El futbolista Christian Eriksen se encuentra de buen ánimo y se espera que reciba el alta hospitalaria pronto, tras desplomarse durante un partido internacional entre Dinamarca y Ucrania el domingo.
El danés de 34 años, cuyo corazón se detuvo tras un paro cardíaco hace cinco años , pudo abandonar el terreno de juego tras recuperar la conciencia, gracias a un pequeño dispositivo implantado en su pecho, llamado DAI (desfibrilador cardioversor implantable).
El médico de la selección nacional de Dinamarca, Morten Boesen, dijo que el dispositivo, al que denominó marcapasos, «respondió como debía».
¿Cómo funciona un DAI?
El desfibrilador automático implantable (DAI) es un pequeño dispositivo que salva vidas, ya que detecta problemas con el ritmo cardíaco e intenta corregirlos de inmediato.
Es un tratamiento, no una cura.
Existen dos tipos principales de desfibriladores implantables (DAI): uno se implanta debajo de la piel, generalmente cerca de la axila, y funciona como un mini desfibrilador con cables que recorren la piel hasta el pecho.
El otro tipo principal está conectado directamente al corazón y, al igual que un marcapasos, también envía señales eléctricas regulares si el corazón late demasiado lento.
Además, los atletas negros tienden a tener una mayor incidencia de muerte cardíaca que los atletas blancos, aunque no está claro por qué.

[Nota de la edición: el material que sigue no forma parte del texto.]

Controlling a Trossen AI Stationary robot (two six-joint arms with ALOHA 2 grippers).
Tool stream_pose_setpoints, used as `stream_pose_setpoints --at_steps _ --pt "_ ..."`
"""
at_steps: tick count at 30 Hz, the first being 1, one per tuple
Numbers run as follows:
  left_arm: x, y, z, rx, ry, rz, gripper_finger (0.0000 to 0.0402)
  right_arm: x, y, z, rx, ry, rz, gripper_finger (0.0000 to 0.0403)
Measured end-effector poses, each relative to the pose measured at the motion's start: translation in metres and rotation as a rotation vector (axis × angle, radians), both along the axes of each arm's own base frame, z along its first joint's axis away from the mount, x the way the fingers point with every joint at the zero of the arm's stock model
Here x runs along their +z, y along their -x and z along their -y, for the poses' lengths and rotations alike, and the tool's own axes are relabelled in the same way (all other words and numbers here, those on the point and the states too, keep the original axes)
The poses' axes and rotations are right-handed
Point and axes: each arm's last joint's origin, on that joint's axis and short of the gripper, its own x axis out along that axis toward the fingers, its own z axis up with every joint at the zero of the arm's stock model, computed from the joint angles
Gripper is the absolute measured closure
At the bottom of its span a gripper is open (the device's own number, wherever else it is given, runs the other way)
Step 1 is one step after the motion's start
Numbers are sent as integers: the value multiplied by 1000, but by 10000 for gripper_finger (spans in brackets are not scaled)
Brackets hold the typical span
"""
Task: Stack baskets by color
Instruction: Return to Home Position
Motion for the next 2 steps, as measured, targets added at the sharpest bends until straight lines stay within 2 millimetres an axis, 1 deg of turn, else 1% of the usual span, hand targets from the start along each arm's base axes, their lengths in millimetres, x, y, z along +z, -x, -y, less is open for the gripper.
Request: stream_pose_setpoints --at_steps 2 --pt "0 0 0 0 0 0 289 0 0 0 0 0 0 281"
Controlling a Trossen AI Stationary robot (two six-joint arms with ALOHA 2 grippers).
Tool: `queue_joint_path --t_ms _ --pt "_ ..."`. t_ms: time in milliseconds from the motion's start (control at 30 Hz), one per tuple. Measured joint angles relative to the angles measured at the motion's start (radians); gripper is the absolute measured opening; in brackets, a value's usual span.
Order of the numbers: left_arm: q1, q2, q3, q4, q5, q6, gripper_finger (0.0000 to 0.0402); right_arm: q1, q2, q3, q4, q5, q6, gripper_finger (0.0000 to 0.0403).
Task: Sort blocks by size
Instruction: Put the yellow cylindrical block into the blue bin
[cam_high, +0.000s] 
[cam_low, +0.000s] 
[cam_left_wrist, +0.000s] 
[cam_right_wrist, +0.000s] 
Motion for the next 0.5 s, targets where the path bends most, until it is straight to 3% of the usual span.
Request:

El Dr. Cox afirma que aún queda mucho por aprender sobre estas afecciones, aunque se han logrado importantes avances en su prevención y tratamiento.
Ahora, todos los jugadores de los 92 clubes de la Premier League y la Football League de Inglaterra son sometidos a un examen médico cuando firman su primer contrato profesional, y de nuevo a los 18 y 20 años, mediante un electrocardiograma para comprobar el ritmo cardíaco y la actividad eléctrica.
Una ecografía también permite examinar la estructura del corazón para detectar posibles defectos.
¿Te impide practicar deporte?
Ya no.
Las investigaciones demuestran que muchas personas con desfibriladores implantables pueden volver a practicar deporte, sea cual sea su nivel, tras consultar con un médico.
De hecho, algunos estudios sugieren que alrededor del 10% recibe una descarga eléctrica de su dispositivo después de que este detecta un ritmo cardíaco anormal.
Esto significa que el dispositivo funciona, afirma la profesora Rachel Lampert, cardióloga deportiva y electrofisióloga de la Facultad de Medicina de Yale.
«Solíamos dedicar mucho tiempo a decirle a la gente lo que debían y no debían hacer», afirma.
Pero ahora, los médicos hablan con los atletas sobre los riesgos y beneficios de tener un desfibrilador automático implantable (DAI), y juntos deciden cómo seguir adelante, añade.
Las normas varían en los diferentes países.
En Italia, los futbolistas tienen estrictamente prohibido jugar a nivel amateur o profesional con el dispositivo instalado.
Aún no está claro si Eriksen seguirá jugando al fútbol profesional tras este último susto.
El profesor Lampert afirma que los médicos de Eriksen tendrán que averiguar por qué cambió su ritmo cardíaco durante el partido y si hay algo que puedan hacer para que sea menos probable que vuelva a ocurrir.
«Los sobresaltos pueden ocurrir en cualquier momento», afirma.
«Hay personas que no son atletas que usan desfibriladores implantables, así que eso no significa que si deja de jugar no vaya a recibir otro.»
Eriksen declaró en 2022, cuando regresó a jugar al fútbol en Brentford, que sabía que el desfibrilador automático implantable (DAI) algún día le salvaría la vida.
«Siempre existió la posibilidad de que esto sucediera», afirma el profesor Lampert.